Este jueves, la Mega Exposición del Centro Argentino 2026 tuvo su comienzo formal con una interesante capacitación en el “Taller de compactación de suelos”, una propuesta que permitió mejorar el intercambio y el conocimiento en cuanto al sustrato, pero a la vez el futuro de la producción.
El Ing. Agr. Eduardo Zacchi, coordinador del Área Suelos del Colegio de Ingenieros Agrónomos de Villa María, junto con su colega Aldo Candelero, dieron la bienvenida a la actividad presencial que cierra un ciclo de encuentros virtuales, donde se incluyó una fase práctica con la visita a la calicata que se hizo en el predio de la Sociedad Rural de Villa María; y que además de los profesionales, fue visitada por las escuelas agrotécnicas presentes durante la primera jornada de la MECA 2026.
Por su parte, el Ing. Agr. Sergio Dequino agregó que la actividad está coordinada por el INTA y la Universidad Nacional de Villa María.

“Desde hace unos meses estamos trabajando en jornadas de actualización técnica para entender las problemáticas más comunes y las causas que están generando la compactación de suelos en la provincia de Córdoba”, indicó Zacchi.
Seguidamente, sobre “Física de suelos y diagnósticos de compactación”, habló la Ing. Agr. Olga Gudelj del INTA Marcos Juárez.
La estructura del suelo es la distribución de poros y huecos, para que puedan correr los fluidos y sustancias orgánicas que permiten el crecimiento de las raíces.

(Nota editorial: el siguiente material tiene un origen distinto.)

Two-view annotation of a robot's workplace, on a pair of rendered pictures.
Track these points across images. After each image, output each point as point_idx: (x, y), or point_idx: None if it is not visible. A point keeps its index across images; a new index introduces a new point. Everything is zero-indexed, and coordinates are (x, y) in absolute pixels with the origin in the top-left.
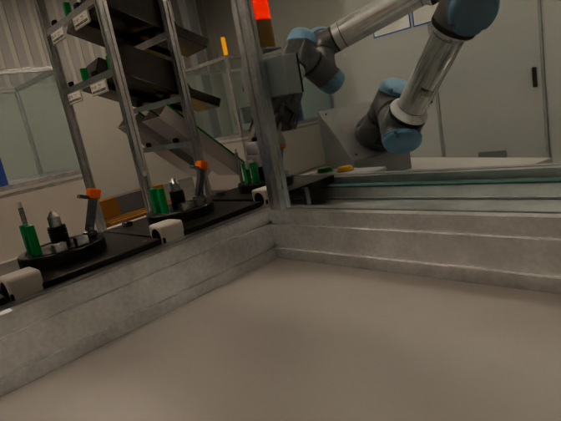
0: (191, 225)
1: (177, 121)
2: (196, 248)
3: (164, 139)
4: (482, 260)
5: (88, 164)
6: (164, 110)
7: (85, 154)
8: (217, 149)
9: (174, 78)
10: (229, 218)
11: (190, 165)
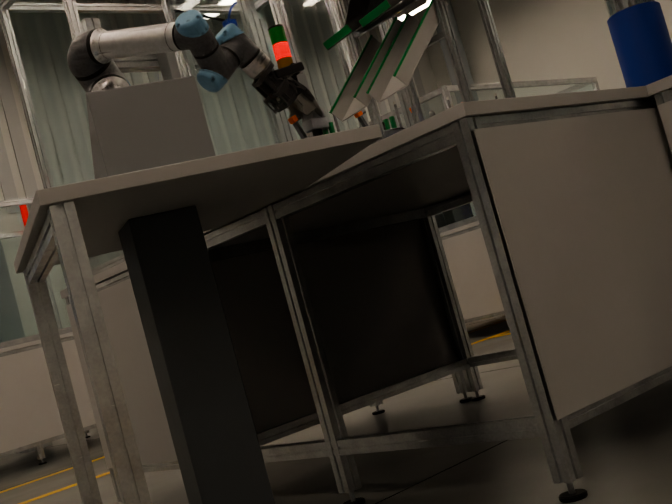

Eso puede ser una estructura laminar o la ideal, que sería granular. La compactación, luego de tantos años de siembra directa se manifiesta en las estructuras laminares, que elimina la red de poros, lo cual se mide con una toma de muestra para medir la estabilidad de agregados. También se deben hacer evaluaciones de densidad aparente, para tener un criterio cierto en cuanto a la condición de humedad cercana a la capacidad del campo.
También se mostraron las técnicas de medición de la infiltración, para poder controlar el taponamiento de poros.
En siembra directa de soja, sin fertilización, el suelo sufre una mayor compactación que si tuviese un cultivo de cobertura fertilizado con nitrógeno.
Otro de los ensayos se puede hacer en la Resistencia Mecánica de Penetración, realizada por un penetrómetro, mecánico o digital.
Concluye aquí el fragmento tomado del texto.